Rajab Fatima, Sipos Bence, Katona Gábor, Csóka Ildikó
Institute of Pharmaceutical Technology and Regulatory Affairs, University of Szeged, Eötvös Street 6, H-6720 Szeged, Hungary.
Pharmaceutics. 2025 Sep 1;17(9):1147. doi: 10.3390/pharmaceutics17091147.
The intranasal (IN) route of administration is a promising non-invasive approach for brain targeting, bypassing the blood-brain barrier and enhancing bioavailability. Citalopram hydrobromide (CT), a widely prescribed sparingly water-soluble selective serotonin reuptake inhibitor (SSRI), faces challenges with oral and intravenous administration, including delayed onset, adverse effects, and patient compliance issues. This study aimed to develop a novel thermoresponsive polymeric micelle (PM) system based on Pluronic copolymers (Pluronic F127 and Poloxamer 188) improving CT's solubility, stability, and nasal permeability for enhanced antidepressant efficacy. A preliminary study was conducted to select the optimized formulation. The preparation process involved using the thin-film hydration method, followed by freeze-drying. Comprehensive evaluations of optimized formulation characteristics included Z-average, polydispersity index (PdI), thermal behavior (lower critical solution temperature, LCST), encapsulation efficiency, X-ray powder diffraction (XRPD), thermodynamic solubility, and biological stability. Additionally, in vitro CT release and CT permeability in nasal conditions were studied. Stability under storage was also evaluated. The optimized CT-PM formulation showed nanoscale micelle size (Z-average of 31.41 ± 0.99 nm), narrow size distribution (polydispersity index = 0.241), and a suitable thermal behavior for intranasal delivery (lower critical solution temperature (LCST) ~31 °C). Encapsulation efficiency reached approximately 90%, with an amorphous structure confirmed via XRPD, leading to a 95-fold increase in CT solubility. The formulation demonstrated appropriate biological and physical stability. In vitro studies showed a 25-fold faster CT release from optimized formulation compared to the initial CT, while CT-PM permeability in nasal conditions increased four-fold. This novel nanoscale thermosensitive formulation is a value-added strategy for nasal drug delivery systems, offering enhanced drug solubility, rapid drug release, stability, and improved permeability. This smart nanosystem represents a promising platform to overcome the limitations of conventional CT administration, improving therapeutic outcomes and patient compliance in depression management.

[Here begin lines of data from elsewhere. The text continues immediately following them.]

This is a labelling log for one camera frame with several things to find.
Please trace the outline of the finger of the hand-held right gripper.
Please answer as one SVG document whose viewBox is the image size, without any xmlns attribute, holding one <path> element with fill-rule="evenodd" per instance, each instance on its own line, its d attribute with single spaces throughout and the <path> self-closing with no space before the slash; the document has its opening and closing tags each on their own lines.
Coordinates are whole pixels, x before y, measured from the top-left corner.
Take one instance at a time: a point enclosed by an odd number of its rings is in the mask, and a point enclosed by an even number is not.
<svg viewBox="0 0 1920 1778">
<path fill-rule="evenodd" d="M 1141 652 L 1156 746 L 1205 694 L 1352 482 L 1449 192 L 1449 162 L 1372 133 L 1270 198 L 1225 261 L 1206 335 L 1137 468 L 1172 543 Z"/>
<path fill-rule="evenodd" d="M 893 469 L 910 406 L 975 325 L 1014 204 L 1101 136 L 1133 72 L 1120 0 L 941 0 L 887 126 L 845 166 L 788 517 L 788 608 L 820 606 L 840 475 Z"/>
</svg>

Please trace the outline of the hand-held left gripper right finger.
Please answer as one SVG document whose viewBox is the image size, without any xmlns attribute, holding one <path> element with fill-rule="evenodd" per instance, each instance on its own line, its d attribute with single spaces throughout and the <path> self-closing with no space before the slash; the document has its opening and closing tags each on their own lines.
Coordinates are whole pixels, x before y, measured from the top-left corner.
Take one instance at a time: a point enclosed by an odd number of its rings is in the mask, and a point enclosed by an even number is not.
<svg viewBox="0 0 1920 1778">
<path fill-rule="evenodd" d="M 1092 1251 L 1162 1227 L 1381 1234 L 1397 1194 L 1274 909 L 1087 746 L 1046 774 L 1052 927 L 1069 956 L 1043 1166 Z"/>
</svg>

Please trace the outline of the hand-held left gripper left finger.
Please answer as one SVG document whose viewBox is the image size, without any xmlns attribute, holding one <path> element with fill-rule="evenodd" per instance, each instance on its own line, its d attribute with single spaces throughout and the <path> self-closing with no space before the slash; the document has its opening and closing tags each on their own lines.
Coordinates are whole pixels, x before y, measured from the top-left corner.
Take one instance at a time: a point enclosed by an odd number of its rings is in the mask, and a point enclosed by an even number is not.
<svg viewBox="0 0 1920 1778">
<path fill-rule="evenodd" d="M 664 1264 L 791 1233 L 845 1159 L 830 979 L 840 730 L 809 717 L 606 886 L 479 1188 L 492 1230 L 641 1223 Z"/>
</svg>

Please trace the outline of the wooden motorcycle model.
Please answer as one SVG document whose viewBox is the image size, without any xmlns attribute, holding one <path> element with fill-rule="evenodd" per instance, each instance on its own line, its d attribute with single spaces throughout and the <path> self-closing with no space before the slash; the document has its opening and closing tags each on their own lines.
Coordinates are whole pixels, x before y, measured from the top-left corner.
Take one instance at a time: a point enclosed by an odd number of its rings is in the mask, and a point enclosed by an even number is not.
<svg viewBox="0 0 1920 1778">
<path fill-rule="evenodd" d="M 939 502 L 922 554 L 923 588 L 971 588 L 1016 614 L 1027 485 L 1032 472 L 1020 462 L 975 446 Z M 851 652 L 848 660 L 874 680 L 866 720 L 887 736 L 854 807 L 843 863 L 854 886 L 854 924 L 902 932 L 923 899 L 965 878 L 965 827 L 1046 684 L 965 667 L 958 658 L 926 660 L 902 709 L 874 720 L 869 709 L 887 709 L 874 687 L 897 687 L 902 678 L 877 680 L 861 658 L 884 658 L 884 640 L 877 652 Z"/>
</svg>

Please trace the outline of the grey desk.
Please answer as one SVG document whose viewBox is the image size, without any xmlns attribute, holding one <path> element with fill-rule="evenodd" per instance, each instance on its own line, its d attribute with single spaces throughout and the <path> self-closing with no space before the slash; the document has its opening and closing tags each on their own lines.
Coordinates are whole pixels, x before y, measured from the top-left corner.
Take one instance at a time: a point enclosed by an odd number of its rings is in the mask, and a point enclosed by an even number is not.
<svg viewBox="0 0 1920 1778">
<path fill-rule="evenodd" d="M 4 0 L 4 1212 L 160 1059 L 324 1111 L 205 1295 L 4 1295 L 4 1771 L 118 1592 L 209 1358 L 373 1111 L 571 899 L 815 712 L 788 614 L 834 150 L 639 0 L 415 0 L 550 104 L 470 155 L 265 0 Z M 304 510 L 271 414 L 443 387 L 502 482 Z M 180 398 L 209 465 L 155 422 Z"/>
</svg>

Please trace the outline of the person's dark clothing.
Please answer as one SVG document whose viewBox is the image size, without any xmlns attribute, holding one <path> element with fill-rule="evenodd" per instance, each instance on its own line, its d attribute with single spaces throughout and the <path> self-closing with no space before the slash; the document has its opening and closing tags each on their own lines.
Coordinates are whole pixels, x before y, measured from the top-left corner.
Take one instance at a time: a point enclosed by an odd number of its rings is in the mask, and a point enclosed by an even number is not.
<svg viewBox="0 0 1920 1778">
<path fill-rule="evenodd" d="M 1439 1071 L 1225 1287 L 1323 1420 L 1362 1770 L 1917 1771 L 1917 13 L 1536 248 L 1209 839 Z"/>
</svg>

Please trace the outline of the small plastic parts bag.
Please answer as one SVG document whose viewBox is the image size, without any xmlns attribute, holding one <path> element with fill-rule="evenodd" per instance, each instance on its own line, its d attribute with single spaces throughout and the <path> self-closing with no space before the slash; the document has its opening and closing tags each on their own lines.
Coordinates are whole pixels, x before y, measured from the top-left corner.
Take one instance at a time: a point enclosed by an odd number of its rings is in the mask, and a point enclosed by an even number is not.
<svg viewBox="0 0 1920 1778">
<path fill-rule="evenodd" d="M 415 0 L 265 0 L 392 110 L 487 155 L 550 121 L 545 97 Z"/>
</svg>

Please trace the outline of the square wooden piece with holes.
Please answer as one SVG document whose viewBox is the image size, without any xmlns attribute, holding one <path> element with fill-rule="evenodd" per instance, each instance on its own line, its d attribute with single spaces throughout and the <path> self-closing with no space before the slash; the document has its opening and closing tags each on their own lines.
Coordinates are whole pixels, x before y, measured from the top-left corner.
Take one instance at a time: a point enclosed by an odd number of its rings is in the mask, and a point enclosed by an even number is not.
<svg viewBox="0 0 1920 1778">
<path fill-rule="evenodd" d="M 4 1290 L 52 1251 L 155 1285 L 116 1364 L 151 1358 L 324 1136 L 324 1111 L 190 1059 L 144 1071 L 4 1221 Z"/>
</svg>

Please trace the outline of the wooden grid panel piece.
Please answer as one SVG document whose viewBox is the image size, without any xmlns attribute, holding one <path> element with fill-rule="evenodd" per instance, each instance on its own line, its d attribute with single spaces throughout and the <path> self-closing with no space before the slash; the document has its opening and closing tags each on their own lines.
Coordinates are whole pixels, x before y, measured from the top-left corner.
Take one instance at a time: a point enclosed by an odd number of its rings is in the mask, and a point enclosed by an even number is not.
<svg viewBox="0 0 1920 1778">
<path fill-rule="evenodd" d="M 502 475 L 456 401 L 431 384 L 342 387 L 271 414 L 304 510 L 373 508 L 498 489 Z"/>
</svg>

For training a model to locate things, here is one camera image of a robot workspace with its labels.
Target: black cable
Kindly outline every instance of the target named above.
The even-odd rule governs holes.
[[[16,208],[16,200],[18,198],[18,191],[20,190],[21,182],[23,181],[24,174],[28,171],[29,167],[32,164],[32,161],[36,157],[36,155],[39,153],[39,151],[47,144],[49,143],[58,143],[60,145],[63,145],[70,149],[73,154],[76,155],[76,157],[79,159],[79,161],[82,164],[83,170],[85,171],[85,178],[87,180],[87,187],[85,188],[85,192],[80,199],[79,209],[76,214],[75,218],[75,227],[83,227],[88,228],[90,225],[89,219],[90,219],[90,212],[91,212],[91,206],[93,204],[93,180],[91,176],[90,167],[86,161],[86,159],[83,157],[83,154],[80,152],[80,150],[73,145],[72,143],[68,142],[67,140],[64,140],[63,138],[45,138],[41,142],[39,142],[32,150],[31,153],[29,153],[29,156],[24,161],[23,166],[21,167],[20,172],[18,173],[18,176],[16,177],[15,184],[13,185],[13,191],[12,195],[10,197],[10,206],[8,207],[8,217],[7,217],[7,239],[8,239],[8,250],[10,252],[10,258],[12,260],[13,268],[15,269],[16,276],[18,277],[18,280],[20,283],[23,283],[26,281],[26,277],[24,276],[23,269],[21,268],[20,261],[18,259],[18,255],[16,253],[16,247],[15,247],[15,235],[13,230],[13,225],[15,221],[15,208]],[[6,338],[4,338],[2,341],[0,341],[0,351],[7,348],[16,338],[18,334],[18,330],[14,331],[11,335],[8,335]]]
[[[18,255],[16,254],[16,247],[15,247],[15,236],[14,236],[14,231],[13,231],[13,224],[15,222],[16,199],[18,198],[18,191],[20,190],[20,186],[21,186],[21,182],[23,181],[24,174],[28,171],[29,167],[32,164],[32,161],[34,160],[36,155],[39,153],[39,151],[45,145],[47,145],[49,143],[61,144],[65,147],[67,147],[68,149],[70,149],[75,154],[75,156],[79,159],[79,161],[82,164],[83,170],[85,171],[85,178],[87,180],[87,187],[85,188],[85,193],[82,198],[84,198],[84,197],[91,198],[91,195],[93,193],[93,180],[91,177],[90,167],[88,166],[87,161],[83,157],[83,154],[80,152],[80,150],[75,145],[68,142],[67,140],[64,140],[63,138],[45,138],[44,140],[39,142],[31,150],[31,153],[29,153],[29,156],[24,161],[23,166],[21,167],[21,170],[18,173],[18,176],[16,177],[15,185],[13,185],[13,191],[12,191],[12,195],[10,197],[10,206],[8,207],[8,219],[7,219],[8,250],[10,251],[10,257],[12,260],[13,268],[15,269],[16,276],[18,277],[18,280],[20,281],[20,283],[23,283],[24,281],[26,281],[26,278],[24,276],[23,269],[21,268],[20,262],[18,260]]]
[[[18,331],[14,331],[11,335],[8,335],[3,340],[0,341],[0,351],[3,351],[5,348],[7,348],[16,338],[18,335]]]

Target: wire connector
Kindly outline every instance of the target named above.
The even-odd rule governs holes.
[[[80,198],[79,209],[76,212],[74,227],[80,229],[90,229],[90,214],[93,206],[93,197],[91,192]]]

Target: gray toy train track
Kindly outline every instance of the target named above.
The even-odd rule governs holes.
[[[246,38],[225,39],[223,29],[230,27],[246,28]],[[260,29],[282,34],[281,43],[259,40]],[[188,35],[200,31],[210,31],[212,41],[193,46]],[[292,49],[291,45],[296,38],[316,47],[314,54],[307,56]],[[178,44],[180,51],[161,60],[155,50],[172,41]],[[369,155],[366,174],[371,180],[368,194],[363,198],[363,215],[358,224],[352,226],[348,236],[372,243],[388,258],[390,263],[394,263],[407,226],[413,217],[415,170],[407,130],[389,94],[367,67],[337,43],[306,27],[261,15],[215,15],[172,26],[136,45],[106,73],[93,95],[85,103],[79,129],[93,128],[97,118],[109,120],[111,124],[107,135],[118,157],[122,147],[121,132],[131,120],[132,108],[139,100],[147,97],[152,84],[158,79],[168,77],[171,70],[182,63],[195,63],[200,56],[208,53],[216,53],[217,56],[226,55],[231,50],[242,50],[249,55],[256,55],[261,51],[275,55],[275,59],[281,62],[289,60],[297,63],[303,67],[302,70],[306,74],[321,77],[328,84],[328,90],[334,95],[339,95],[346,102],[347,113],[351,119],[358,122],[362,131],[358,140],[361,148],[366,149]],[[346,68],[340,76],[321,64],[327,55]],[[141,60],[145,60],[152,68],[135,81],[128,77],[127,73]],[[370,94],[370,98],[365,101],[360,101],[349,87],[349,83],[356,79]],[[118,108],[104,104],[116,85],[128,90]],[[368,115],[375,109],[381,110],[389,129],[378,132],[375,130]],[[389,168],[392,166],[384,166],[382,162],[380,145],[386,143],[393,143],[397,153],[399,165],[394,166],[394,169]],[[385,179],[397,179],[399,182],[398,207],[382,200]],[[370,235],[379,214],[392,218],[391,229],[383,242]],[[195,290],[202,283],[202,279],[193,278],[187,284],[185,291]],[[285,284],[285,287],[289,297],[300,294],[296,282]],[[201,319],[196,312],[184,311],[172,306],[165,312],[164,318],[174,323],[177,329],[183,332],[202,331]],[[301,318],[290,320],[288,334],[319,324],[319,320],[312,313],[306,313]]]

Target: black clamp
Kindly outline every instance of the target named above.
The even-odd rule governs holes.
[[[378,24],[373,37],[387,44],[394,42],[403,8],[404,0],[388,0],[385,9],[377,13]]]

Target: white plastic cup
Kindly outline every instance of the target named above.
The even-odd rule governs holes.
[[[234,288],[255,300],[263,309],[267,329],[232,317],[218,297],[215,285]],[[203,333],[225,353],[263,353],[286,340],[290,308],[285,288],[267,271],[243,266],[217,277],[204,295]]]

鼻内给药途径是一种很有前景的脑靶向非侵入性方法,可绕过血脑屏障并提高生物利用度。氢溴酸西酞普兰(CT)是一种广泛使用的微溶于水的选择性 5-羟色胺再摄取抑制剂(SSRI),口服和静脉给药面临挑战,包括起效延迟、副作用和患者依从性问题。本研究旨在基于普朗尼克共聚物(普朗尼克 F127 和泊洛沙姆 188)开发一种新型热响应性聚合物胶束(PM)系统,以提高 CT 的溶解度、稳定性和鼻通透性,增强抗抑郁疗效。进行了一项初步研究以选择优化的制剂。制备过程包括采用薄膜水化法,然后进行冷冻干燥。对优化制剂特性的综合评估包括 Z 平均粒径、多分散指数(PdI)、热行为(低临界溶液温度,LCST)、包封率、X 射线粉末衍射(XRPD)、热力学溶解度和生物稳定性。此外,还研究了体外 CT 在鼻腔条件下的释放和 CT 通透性。还评估了储存稳定性。优化后的 CT-PM 制剂显示出纳米级胶束尺寸(Z 平均粒径为 31.41±0.99nm)、窄尺寸分布(多分散指数 = 0.241)以及适合鼻内给药的热行为(低临界溶液温度(LCST)约为 31°C)。包封率达到约 90%,通过 XRPD 确认具有无定形结构,导致 CT 溶解度提高了 95 倍。该制剂表现出适当的生物学和物理稳定性。体外研究表明,与初始 CT 相比,优化制剂中 CT 的释放速度快 25 倍,而 CT-PM 在鼻腔条件下的通透性提高了四倍。这种新型纳米级热敏制剂是鼻内给药系统的一种增值策略,具有增强的药物溶解度、快速的药物释放、稳定性和改善的通透性。这种智能纳米系统是一个有前途的平台,可克服传统 CT 给药的局限性,改善抑郁症治疗的疗效和患者依从性。